About this task: Beginning at the top of the listing, repeat each line exactly until the line with "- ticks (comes" has been repeated too.

┌─ Collected data

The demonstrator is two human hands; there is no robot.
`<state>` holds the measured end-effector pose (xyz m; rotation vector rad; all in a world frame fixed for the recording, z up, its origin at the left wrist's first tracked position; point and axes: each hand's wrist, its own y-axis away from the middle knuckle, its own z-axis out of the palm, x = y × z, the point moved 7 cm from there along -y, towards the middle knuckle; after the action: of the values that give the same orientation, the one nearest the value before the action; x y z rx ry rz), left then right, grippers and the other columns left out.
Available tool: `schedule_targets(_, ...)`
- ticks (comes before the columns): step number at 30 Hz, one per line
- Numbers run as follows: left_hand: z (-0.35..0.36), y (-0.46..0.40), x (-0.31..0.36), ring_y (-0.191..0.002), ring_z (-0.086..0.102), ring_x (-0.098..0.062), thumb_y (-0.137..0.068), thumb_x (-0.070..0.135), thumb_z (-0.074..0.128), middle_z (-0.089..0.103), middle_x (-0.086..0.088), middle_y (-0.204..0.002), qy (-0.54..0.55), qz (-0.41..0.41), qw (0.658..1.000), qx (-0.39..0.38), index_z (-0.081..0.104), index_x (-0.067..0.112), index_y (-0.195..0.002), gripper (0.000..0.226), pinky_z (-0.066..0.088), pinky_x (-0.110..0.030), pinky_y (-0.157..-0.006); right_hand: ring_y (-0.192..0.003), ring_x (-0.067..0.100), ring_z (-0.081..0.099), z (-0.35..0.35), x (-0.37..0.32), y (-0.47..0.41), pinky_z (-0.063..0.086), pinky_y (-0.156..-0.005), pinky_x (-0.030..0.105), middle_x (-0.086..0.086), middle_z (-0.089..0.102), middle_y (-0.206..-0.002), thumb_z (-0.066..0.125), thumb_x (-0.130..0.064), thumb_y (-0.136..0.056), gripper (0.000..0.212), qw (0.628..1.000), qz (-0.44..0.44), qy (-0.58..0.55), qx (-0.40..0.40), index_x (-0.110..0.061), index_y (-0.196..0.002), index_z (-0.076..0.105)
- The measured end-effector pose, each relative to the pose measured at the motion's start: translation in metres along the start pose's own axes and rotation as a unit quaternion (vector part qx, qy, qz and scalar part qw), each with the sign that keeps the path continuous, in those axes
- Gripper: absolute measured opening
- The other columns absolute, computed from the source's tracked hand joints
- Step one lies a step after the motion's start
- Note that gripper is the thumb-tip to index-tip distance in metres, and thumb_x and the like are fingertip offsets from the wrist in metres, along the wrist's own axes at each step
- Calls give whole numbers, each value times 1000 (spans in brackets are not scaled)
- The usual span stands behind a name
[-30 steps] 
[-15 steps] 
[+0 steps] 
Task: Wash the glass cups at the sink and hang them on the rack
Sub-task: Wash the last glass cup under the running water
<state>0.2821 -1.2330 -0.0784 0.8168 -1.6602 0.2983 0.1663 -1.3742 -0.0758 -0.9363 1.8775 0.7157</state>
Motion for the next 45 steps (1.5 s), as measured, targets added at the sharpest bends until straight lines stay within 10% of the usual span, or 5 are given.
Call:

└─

Answer:
The demonstrator is two human hands; there is no robot.
`<state>` holds the measured end-effector pose (xyz m; rotation vector rad; all in a world frame fixed for the recording, z up, its origin at the left wrist's first tracked position; point and axes: each hand's wrist, its own y-axis away from the middle knuckle, its own z-axis out of the palm, x = y × z, the point moved 7 cm from there along -y, towards the middle knuckle; after the action: of the values that give the same orientation, the one nearest the value before the action; x y z rx ry rz), left then right, grippers and the other columns left out.
Available tool: `schedule_targets(_, ...)`
- ticks (comes before the columns): step number at 30 Hz, one per line

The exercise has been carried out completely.